*Problem*. Scan the records for "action". Show the matching lines.

*Records for the task*.
>>>>>
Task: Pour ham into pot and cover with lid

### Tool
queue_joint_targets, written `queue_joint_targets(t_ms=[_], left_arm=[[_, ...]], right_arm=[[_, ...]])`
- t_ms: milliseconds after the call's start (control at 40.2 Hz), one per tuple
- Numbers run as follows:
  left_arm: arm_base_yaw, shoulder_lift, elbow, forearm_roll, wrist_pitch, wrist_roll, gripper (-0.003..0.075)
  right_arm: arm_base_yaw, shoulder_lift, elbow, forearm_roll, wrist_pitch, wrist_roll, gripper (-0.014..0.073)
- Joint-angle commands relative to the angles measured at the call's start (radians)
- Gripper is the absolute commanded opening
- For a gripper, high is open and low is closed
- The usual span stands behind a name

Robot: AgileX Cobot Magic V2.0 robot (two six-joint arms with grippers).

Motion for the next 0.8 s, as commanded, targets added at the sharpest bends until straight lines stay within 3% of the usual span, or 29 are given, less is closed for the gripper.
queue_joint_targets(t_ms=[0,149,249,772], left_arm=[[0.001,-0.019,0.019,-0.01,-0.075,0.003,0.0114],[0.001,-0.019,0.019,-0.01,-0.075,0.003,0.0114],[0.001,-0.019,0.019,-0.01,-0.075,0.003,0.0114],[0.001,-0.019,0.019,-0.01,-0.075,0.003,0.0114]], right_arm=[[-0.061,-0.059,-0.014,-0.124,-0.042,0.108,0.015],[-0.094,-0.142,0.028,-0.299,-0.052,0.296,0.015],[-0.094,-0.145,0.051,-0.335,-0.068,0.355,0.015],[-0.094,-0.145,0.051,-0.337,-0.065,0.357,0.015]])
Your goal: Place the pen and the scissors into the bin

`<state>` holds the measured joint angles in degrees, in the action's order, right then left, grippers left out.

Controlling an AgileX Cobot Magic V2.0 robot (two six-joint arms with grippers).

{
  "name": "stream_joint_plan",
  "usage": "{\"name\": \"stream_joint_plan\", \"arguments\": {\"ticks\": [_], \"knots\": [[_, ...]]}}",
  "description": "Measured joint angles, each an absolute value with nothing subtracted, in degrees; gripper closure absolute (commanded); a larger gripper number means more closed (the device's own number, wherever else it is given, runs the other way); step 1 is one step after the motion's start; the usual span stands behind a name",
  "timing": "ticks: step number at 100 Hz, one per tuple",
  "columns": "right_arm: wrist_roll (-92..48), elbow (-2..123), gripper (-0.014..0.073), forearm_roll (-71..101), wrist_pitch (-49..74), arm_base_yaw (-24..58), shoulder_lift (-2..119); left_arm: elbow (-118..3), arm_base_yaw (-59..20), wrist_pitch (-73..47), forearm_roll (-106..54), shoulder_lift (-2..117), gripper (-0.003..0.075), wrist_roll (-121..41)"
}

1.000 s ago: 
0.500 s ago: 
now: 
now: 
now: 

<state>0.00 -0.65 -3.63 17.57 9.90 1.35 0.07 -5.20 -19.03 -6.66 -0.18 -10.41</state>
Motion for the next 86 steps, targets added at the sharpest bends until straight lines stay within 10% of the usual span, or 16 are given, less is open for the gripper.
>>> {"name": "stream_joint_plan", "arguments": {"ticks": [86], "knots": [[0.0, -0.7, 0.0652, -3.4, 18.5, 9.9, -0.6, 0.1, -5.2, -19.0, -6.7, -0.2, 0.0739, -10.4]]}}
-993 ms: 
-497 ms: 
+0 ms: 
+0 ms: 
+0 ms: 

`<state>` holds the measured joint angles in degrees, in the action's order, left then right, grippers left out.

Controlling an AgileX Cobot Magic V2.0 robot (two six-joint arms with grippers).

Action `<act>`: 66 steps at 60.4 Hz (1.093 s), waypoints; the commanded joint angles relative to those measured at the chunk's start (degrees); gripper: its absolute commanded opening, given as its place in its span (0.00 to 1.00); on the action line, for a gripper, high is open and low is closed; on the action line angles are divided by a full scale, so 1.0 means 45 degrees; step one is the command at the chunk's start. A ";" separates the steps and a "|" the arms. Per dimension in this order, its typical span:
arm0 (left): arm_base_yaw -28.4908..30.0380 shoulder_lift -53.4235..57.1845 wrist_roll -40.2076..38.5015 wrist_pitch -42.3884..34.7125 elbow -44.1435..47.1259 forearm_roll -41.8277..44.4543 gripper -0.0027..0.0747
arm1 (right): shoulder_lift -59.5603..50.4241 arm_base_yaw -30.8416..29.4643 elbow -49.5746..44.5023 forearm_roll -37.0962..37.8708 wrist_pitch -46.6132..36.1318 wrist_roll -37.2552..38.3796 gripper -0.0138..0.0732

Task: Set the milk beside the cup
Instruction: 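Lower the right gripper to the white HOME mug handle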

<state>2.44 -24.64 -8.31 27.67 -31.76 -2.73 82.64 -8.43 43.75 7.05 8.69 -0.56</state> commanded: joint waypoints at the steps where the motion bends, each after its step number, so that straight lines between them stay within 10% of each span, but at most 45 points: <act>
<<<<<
*Response to the exercise*.
`<state>` holds the measured joint angles in degrees, in the action's order, right then left, grippers left out.
`<state>` holds the measured joint angles in degrees, in the action's order, left then right, grippers left out.
Action `<act>`: 66 steps at 60.4 Hz (1.093 s), waypoints; the commanded joint angles relative to those measured at the chunk's start (degrees); gripper: its absolute commanded opening, given as its place in its span (0.00 to 1.00); on the action line, for a gripper, high is open and low is closed; on the action line angles are divided by a full scale, so 1.0 means 45 degrees; step one is the command at the chunk's start. A ";" separates the steps and a "|" the arms. Per dimension in this order, its typical span:

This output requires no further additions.